→ **Activity**
Look below for the line that contains "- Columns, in", then copy it and each following line exactly, through and including the line that contains "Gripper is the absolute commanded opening".
════════
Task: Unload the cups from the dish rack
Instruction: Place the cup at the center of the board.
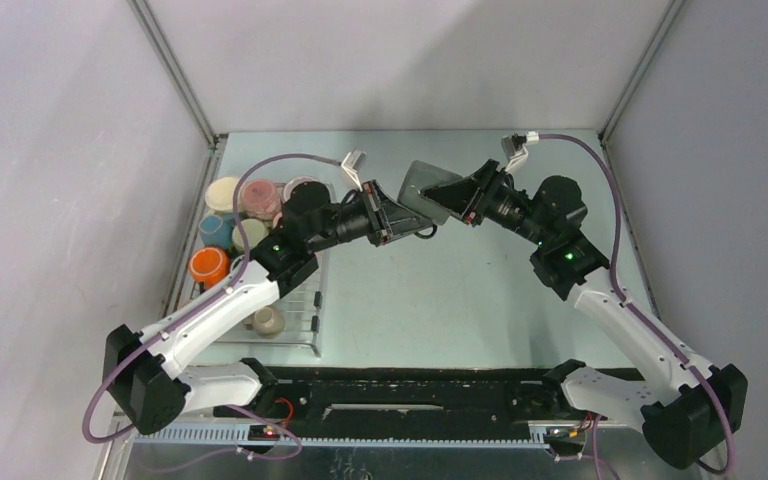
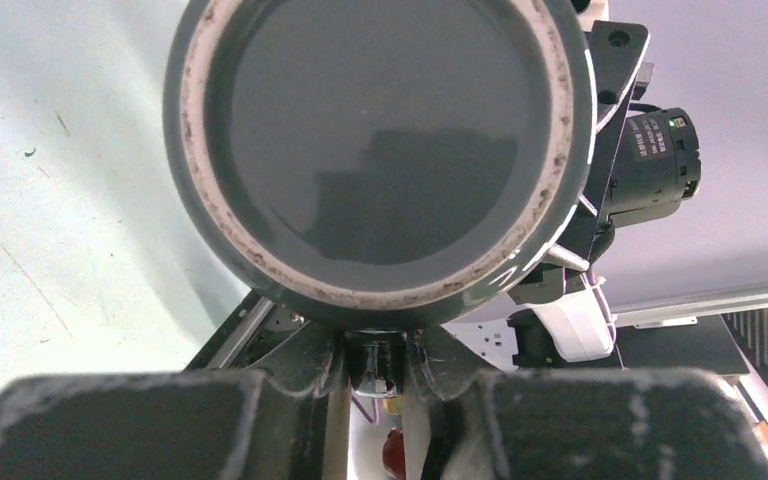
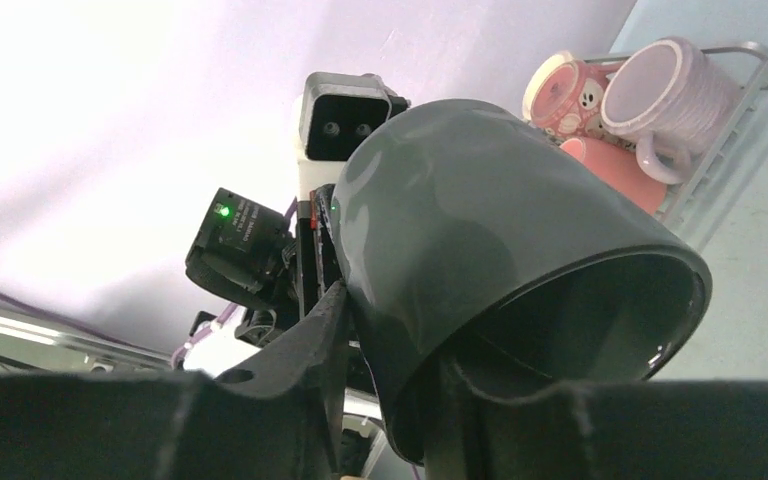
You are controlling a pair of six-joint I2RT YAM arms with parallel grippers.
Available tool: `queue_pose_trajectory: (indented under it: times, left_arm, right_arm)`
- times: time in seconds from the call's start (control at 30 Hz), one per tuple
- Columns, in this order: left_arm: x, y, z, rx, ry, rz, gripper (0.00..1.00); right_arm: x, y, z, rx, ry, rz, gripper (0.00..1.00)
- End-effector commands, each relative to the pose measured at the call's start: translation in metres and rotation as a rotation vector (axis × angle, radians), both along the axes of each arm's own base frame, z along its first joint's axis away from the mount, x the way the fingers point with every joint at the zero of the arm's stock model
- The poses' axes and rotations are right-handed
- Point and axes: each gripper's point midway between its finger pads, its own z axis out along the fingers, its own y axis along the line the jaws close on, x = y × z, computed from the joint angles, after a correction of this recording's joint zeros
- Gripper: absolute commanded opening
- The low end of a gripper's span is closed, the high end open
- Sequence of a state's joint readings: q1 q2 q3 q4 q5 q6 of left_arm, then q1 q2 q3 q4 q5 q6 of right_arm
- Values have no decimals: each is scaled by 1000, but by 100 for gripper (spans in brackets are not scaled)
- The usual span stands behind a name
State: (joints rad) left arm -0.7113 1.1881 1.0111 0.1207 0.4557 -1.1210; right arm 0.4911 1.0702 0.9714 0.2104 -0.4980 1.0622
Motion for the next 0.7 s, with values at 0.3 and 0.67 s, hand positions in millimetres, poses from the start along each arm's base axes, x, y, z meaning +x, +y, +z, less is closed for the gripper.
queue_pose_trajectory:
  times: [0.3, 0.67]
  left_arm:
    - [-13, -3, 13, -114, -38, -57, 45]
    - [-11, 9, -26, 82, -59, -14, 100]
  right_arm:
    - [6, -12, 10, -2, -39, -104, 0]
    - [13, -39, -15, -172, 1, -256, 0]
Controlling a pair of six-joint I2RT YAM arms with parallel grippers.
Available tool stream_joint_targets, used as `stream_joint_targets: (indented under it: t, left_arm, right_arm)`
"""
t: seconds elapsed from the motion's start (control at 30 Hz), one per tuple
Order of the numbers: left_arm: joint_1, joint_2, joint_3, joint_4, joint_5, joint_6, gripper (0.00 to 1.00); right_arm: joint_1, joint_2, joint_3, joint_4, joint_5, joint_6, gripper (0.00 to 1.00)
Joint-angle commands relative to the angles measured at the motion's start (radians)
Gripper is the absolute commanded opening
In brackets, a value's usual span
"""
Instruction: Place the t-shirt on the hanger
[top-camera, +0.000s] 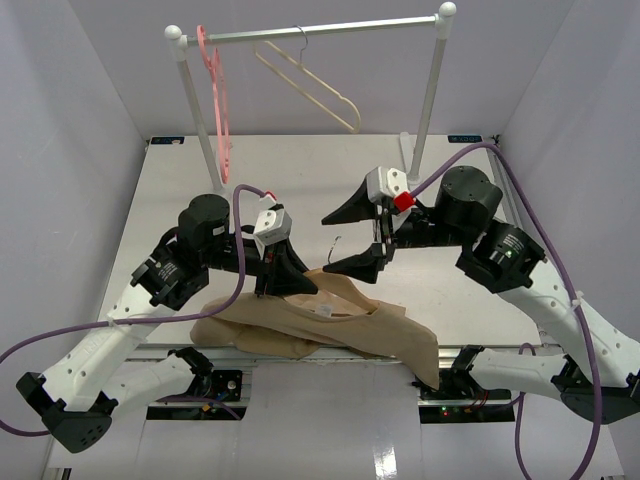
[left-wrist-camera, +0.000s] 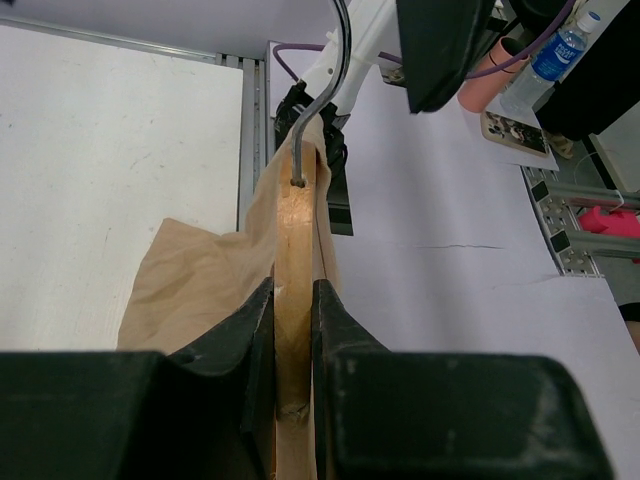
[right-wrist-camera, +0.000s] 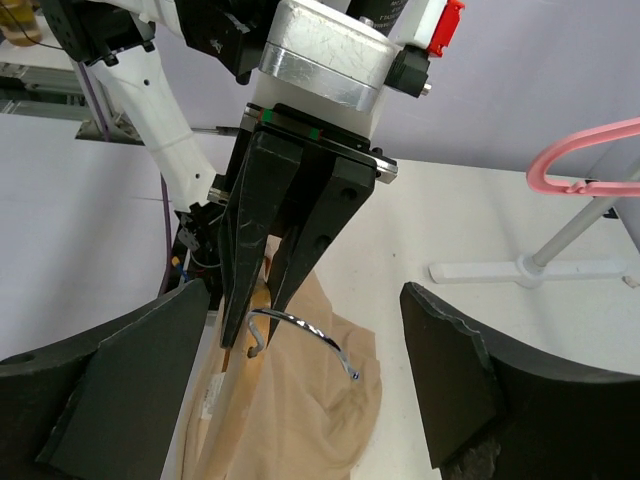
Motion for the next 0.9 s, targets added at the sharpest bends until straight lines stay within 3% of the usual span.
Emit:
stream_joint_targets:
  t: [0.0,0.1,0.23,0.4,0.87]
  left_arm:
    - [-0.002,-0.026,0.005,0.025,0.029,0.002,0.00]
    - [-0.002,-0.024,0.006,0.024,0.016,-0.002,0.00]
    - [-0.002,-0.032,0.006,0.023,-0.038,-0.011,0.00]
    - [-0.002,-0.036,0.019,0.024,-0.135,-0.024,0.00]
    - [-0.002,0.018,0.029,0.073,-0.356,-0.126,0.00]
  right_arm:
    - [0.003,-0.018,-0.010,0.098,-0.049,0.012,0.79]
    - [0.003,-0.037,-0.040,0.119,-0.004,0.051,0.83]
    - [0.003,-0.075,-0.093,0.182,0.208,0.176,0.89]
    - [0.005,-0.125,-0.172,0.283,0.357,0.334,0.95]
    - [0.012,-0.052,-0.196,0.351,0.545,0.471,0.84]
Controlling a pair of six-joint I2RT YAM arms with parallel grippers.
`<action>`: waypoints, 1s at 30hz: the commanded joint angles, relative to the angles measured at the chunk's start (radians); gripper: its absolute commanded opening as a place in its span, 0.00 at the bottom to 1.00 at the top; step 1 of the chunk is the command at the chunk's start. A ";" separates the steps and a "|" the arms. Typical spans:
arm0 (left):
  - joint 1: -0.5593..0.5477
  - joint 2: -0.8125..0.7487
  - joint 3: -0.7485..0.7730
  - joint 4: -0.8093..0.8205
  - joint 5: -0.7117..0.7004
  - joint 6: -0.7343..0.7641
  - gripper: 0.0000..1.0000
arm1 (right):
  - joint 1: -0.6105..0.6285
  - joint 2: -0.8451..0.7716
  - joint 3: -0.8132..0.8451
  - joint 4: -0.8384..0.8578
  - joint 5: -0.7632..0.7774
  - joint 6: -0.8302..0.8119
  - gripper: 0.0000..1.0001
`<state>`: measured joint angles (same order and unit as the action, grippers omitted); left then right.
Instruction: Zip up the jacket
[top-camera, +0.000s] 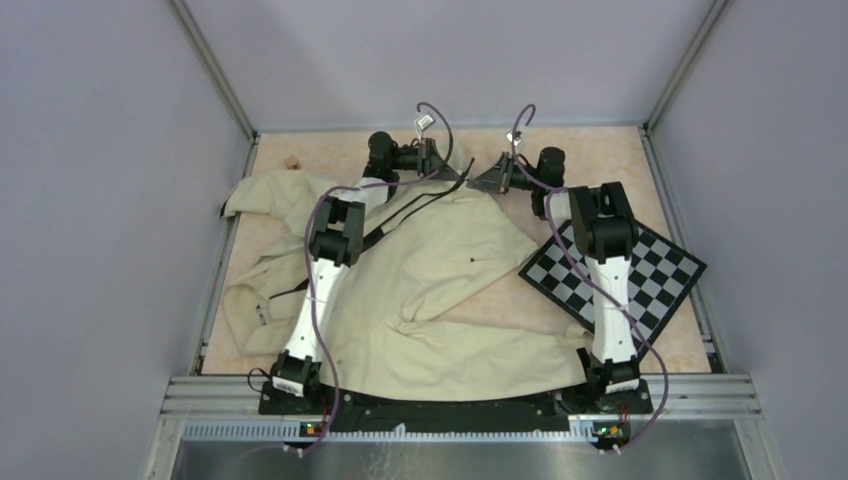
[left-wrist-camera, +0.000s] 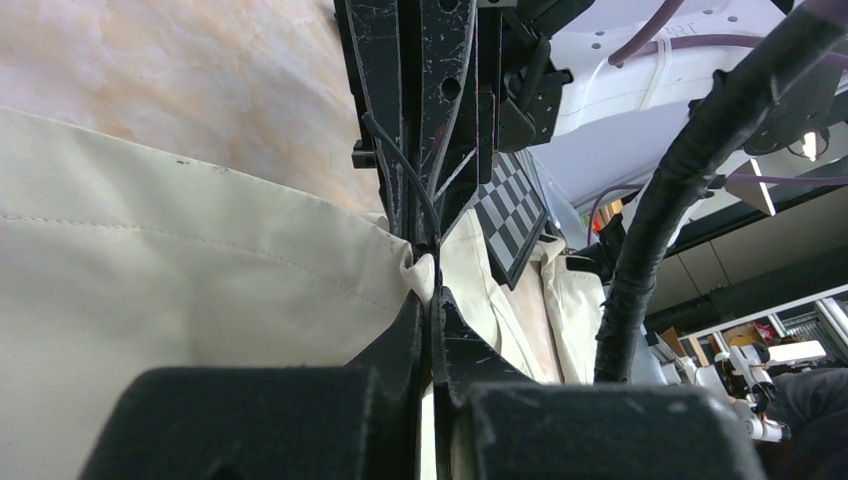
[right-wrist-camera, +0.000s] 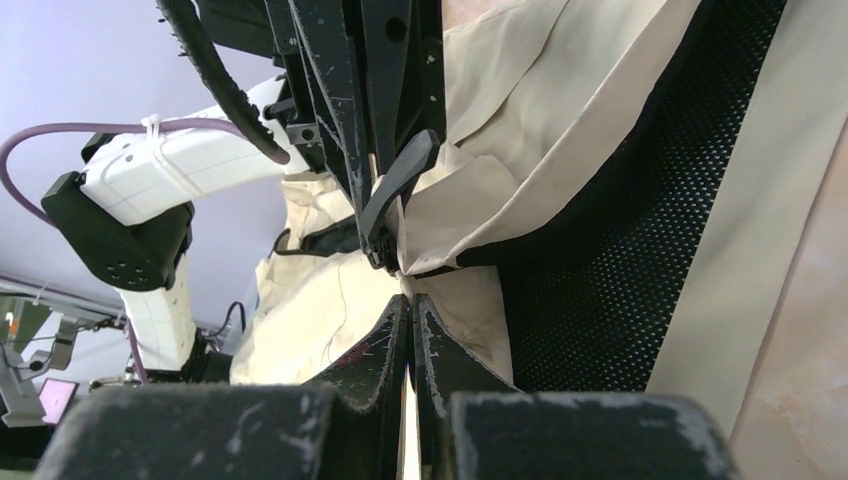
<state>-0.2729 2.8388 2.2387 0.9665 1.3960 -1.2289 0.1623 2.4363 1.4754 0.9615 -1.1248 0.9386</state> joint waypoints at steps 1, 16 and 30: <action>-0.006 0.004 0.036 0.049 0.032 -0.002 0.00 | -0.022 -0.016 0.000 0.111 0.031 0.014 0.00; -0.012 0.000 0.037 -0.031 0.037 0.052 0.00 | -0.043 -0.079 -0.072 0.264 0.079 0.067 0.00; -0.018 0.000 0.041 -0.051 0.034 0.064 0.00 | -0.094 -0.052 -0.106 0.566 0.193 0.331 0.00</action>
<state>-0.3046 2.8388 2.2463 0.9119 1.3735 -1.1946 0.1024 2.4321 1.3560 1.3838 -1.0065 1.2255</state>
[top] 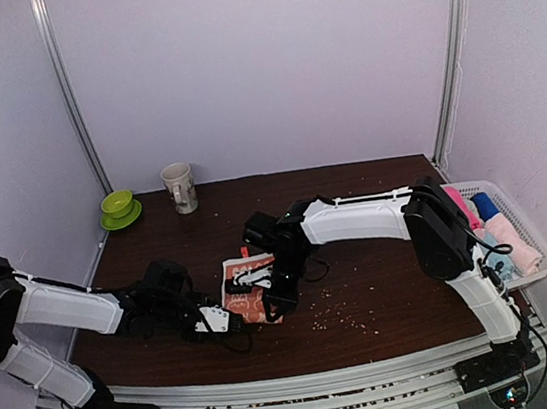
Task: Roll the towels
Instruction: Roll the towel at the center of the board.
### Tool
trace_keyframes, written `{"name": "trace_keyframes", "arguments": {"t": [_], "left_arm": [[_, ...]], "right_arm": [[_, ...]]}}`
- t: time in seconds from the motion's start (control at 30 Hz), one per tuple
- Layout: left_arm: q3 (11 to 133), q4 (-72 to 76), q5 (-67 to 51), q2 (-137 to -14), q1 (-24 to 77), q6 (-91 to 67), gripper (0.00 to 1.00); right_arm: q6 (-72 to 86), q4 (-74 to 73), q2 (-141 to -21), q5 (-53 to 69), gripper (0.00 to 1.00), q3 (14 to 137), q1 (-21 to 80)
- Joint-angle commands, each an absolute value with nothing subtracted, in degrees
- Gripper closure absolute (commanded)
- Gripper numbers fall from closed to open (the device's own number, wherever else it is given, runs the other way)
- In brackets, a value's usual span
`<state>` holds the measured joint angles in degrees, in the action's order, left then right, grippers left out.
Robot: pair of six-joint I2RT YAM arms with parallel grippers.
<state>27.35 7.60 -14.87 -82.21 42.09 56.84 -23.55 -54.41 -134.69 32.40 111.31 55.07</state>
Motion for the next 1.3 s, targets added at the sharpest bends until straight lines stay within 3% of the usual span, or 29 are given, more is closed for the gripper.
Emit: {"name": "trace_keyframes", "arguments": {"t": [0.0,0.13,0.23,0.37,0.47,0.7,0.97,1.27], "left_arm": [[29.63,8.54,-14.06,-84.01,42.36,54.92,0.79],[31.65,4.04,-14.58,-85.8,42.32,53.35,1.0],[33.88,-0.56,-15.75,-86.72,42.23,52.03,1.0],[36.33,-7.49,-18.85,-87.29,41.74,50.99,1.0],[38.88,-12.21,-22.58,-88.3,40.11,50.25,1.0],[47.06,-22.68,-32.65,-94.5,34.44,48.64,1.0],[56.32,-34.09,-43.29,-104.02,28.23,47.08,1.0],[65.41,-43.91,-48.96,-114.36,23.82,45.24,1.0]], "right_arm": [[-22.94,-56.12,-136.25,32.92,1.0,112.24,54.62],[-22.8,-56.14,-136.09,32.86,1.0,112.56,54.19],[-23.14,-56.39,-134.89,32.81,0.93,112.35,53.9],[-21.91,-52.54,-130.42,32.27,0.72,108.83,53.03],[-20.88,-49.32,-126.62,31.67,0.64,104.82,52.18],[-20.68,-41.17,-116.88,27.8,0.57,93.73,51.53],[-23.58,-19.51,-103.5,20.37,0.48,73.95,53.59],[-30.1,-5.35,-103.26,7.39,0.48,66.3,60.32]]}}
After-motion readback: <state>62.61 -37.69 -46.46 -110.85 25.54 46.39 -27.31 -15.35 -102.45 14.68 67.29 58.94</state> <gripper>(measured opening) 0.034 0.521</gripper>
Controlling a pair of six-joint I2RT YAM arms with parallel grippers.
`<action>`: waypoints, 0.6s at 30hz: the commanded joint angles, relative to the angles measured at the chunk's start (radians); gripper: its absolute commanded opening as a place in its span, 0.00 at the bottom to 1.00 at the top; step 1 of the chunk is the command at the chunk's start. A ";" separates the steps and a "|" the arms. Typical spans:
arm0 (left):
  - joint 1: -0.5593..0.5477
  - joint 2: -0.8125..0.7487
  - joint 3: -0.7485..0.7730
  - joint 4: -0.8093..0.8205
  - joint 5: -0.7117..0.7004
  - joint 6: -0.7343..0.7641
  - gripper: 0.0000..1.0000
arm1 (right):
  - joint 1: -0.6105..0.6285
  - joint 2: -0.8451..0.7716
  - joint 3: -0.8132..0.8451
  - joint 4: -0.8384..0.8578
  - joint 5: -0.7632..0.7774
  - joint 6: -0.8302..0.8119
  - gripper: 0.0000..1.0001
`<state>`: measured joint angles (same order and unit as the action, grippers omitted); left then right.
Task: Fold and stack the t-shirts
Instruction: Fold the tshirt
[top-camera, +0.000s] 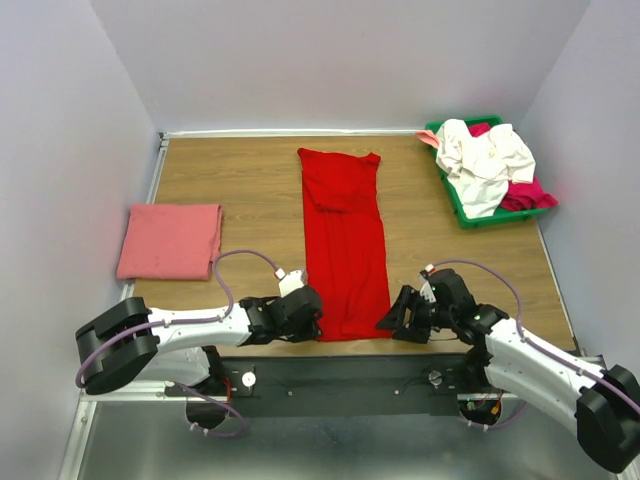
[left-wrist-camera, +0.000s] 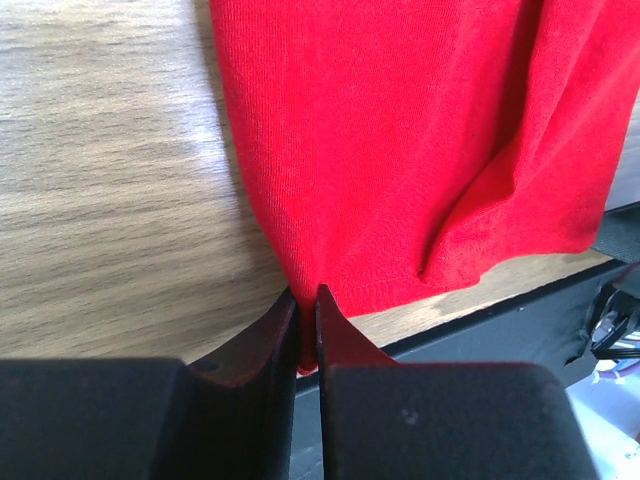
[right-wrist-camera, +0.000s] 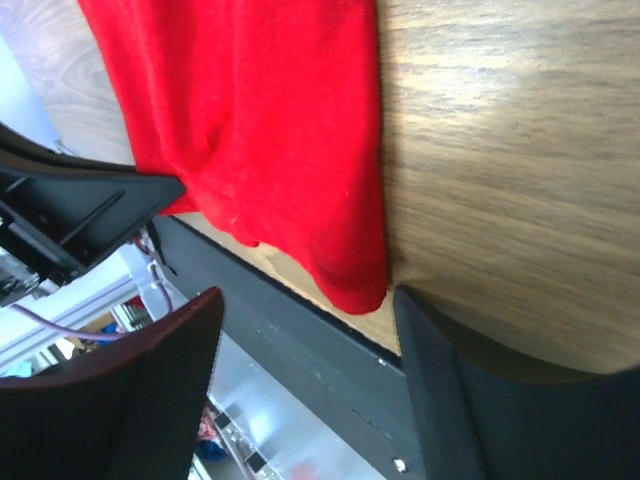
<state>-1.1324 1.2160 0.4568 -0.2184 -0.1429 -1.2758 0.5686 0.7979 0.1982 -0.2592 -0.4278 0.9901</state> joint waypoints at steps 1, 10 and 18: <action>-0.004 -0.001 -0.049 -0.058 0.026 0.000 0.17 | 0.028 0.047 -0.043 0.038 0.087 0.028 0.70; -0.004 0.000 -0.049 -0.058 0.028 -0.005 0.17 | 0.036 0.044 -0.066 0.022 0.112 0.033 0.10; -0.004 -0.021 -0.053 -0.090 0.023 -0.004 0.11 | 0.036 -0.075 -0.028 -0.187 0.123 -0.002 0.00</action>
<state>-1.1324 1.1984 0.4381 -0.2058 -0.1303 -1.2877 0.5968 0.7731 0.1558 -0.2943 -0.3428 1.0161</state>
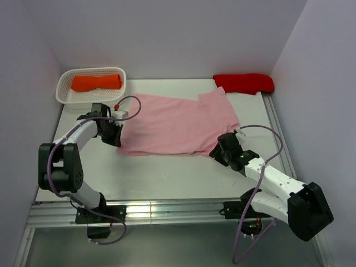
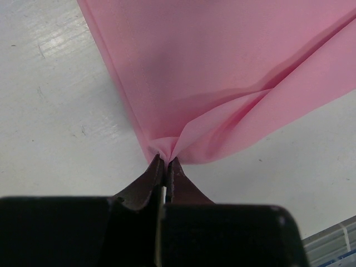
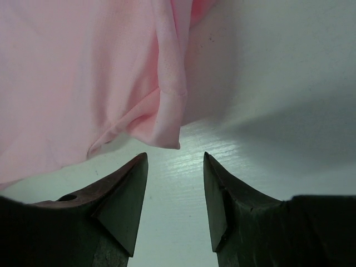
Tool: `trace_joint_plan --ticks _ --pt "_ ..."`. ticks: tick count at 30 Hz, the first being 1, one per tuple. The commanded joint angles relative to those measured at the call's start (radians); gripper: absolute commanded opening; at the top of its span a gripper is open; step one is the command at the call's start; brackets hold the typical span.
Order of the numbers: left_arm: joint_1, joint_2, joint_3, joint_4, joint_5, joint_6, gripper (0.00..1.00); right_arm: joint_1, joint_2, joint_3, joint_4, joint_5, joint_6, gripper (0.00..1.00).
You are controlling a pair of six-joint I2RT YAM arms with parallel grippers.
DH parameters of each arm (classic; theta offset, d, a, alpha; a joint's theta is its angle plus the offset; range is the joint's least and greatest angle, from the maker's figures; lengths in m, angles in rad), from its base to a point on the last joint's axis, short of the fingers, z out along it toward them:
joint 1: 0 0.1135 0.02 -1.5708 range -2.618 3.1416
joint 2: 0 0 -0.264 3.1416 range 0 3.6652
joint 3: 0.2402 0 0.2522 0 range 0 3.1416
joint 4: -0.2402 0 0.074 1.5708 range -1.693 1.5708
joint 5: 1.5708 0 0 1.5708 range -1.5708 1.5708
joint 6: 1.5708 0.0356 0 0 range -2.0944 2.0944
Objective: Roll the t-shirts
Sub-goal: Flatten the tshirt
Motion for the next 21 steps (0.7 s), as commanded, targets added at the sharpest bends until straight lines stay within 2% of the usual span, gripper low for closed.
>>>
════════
→ **Response to the task**
- Columns, in this order: left_arm: x, y, z, rx, ry, rz, gripper (0.00..1.00); right_arm: x, y, z, rx, ry, rz, gripper (0.00..1.00)
- End-effector commands, each relative to the pose measured at the call's start: translation in metres and rotation as a rotation vector (axis × angle, radians), both along the axes of each arm's own base frame, z along its first joint's axis away from the mount, x the way the fingers point with every joint at the zero of the arm's stock model
- The poses' axes and rotations are right-handed
- Point and axes: each gripper's point midway between its finger pads, its own z axis out along the fingers, its own y axis along the line the jaws close on, x = y × z, computed from the joint angles, after a correction of this recording's joint zeros
- Gripper: absolute commanded opening
- The low end of a gripper's span is closed, the high end open
- Sequence of a state's joint readings: q1 q2 q3 q4 q5 q6 of left_arm, then q1 q2 q3 q4 q5 q6 of right_arm
- Values have no decimals: each is scaled by 1000, but by 100 for gripper (spans in brackets are not scaled)
- The usual span stands behind a name
State: (joints rad) left arm -0.7113 1.1881 1.0111 0.1207 0.4557 -1.1210; right arm 0.4911 1.0702 0.9714 0.2104 -0.4980 1.0622
Motion for the next 0.7 s, with values at 0.3 and 0.67 s, hand positions in millimetres, poses from the start along each arm's base axes, x, y, z meaning +x, +y, +z, less is closed for the gripper.
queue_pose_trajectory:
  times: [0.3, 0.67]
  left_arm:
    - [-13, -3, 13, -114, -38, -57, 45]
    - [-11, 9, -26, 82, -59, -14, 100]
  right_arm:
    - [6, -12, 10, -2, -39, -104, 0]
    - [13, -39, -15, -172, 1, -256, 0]
Controlling a pair of six-joint I2RT YAM arms with parallel grippers.
Available tool stream_joint_targets, used as `stream_joint_targets: (indented under it: t, left_arm, right_arm)`
"""
t: seconds elapsed from the motion's start (control at 30 Hz), one per tuple
Order of the numbers: left_arm: joint_1, joint_2, joint_3, joint_4, joint_5, joint_6, gripper (0.00 to 1.00); right_arm: joint_1, joint_2, joint_3, joint_4, joint_5, joint_6, gripper (0.00 to 1.00)
Joint-angle commands relative to the angles measured at the motion's start (radians)
Gripper is the absolute commanded opening

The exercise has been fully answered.